_ASSIGNMENT_.
As the answer, set down the lines below from the one containing "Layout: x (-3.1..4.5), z" through the one containing "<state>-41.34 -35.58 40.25", exactly and inclusively, and no others.

_EXCERPTED RECORDS_.
_ _ _

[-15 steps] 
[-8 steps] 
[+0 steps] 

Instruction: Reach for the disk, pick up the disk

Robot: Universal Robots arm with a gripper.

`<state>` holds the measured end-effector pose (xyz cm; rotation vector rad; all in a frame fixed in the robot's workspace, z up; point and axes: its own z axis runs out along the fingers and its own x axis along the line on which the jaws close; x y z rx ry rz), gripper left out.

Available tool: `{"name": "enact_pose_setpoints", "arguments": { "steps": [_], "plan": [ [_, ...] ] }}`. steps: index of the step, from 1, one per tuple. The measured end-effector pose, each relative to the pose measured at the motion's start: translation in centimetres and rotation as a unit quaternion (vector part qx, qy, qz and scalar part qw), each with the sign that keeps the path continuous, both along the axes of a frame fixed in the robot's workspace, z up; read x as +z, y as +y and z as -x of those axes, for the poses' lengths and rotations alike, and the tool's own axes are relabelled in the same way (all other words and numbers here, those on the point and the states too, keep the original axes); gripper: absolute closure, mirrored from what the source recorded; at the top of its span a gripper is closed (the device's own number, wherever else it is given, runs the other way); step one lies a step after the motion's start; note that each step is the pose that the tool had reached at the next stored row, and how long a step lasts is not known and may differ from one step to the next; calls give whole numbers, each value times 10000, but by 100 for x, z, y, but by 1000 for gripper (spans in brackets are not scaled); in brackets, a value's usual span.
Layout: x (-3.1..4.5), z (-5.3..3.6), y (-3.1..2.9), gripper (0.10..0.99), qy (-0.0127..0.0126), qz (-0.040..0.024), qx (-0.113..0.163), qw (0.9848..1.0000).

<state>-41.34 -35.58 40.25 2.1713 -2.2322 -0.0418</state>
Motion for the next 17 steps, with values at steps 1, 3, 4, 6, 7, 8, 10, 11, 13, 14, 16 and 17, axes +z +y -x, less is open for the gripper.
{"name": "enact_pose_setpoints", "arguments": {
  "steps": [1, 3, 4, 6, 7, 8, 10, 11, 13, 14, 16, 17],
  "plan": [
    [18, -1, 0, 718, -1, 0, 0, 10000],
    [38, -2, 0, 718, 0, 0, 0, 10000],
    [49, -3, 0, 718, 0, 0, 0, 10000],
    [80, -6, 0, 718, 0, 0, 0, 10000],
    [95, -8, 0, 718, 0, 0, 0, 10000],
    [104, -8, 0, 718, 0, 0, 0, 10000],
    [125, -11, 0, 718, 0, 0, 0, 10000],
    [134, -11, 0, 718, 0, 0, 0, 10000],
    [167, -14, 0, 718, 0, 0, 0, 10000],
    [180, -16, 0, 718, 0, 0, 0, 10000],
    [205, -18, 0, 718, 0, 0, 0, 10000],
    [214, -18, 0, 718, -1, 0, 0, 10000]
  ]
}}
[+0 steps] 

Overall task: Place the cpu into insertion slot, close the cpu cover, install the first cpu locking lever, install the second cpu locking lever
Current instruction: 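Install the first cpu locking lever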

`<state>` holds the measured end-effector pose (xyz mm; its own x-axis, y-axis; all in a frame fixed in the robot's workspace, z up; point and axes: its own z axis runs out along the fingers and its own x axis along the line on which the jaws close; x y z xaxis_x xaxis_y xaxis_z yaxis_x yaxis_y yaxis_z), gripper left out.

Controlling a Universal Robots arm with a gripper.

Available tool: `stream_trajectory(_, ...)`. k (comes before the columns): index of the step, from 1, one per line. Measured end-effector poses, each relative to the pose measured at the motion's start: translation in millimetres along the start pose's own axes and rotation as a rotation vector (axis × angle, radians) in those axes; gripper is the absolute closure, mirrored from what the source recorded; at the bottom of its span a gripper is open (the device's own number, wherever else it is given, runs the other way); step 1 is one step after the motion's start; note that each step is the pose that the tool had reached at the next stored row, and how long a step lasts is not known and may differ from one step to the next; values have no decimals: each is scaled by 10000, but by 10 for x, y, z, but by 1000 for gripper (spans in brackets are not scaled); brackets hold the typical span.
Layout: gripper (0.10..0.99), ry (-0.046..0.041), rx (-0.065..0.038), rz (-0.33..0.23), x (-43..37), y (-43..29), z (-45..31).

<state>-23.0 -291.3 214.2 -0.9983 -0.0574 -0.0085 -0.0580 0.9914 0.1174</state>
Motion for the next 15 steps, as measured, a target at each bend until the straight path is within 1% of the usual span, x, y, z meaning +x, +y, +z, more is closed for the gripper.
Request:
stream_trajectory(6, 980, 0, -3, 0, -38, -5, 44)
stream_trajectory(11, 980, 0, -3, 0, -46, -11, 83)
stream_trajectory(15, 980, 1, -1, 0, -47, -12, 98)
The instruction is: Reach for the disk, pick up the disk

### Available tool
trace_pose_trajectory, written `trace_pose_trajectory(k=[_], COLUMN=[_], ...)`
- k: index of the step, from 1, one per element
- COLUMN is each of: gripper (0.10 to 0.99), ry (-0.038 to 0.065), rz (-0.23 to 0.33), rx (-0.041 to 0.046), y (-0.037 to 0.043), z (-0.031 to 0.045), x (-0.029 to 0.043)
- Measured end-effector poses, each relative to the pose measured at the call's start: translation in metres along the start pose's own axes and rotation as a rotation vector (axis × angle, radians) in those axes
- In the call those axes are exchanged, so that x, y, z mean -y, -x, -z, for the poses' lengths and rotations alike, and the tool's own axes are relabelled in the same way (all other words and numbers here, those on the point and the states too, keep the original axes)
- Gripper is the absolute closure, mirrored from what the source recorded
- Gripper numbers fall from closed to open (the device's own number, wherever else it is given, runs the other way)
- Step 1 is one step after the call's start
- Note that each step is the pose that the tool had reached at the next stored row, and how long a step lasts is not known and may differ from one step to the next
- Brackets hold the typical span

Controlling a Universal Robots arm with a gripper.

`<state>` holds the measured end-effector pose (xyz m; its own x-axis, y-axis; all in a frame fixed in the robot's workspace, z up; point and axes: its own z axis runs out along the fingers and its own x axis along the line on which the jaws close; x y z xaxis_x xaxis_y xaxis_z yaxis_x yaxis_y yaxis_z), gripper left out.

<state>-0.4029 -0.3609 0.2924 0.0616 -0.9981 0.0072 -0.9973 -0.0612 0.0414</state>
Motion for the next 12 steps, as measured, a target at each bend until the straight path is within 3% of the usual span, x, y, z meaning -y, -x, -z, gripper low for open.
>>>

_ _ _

_EXERCISE SOLUTION_.
Layout: x (-3.1..4.5), z (-5.3..3.6), y (-3.1..2.9), gripper (0.10..0.99), qy (-0.0127..0.0126), qz (-0.040..0.024), qx (-0.113..0.163), qw (0.9848..1.0000).

<state>-41.34 -35.58 40.25 2.1713 -2.2322 -0.0418</state>

There's no more to the output.